Exercise brief:
Locate the word "field" in the entries below, then gather every line that holds it.

Data section:
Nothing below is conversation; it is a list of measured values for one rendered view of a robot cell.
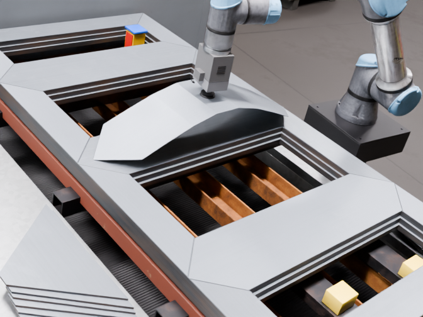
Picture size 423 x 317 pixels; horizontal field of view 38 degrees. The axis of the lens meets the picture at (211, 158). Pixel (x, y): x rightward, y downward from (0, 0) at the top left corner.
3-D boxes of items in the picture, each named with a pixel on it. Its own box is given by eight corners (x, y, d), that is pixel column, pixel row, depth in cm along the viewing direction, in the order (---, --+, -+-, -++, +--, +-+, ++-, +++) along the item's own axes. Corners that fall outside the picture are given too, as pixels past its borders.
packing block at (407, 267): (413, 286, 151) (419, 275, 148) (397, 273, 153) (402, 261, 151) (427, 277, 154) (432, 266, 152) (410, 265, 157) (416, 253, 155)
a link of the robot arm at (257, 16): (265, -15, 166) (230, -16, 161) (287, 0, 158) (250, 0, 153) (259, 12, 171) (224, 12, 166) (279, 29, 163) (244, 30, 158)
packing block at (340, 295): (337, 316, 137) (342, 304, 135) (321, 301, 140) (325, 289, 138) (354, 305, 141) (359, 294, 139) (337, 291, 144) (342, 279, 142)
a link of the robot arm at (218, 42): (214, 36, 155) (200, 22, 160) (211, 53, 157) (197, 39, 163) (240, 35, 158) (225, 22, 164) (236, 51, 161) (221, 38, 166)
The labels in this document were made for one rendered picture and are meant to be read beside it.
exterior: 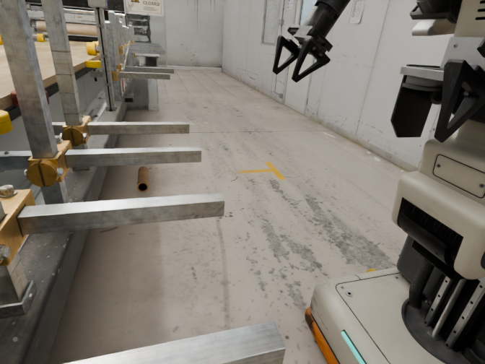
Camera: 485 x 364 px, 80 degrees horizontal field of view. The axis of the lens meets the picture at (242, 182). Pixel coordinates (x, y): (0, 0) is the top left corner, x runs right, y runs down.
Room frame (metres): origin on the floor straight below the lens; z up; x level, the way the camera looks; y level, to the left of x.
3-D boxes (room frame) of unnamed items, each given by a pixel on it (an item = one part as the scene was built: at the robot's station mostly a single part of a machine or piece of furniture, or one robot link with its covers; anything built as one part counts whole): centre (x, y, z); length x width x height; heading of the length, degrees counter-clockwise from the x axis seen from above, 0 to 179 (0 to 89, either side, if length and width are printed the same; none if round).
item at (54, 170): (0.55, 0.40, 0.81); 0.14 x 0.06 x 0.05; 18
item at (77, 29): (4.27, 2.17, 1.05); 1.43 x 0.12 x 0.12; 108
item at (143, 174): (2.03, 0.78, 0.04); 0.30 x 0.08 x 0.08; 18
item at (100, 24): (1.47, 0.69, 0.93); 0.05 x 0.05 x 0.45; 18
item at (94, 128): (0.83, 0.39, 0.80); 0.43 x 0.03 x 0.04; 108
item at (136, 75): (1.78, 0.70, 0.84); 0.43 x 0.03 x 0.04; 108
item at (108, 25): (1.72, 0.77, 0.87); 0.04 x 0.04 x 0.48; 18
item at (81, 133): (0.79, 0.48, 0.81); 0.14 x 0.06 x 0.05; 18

Response to this task:
Picture size 423 x 317 pixels; horizontal field of view 38 degrees. The axis of the lens meets the picture at (211, 158). Pixel (x, y): x rightward, y downward from (0, 0) at the top left corner.
Camera: 485 x 364 px, 80 degrees horizontal field of view. The axis of the lens meets the picture at (242, 182). Pixel coordinates (x, y): (0, 0) is the top left corner, x runs right, y runs down.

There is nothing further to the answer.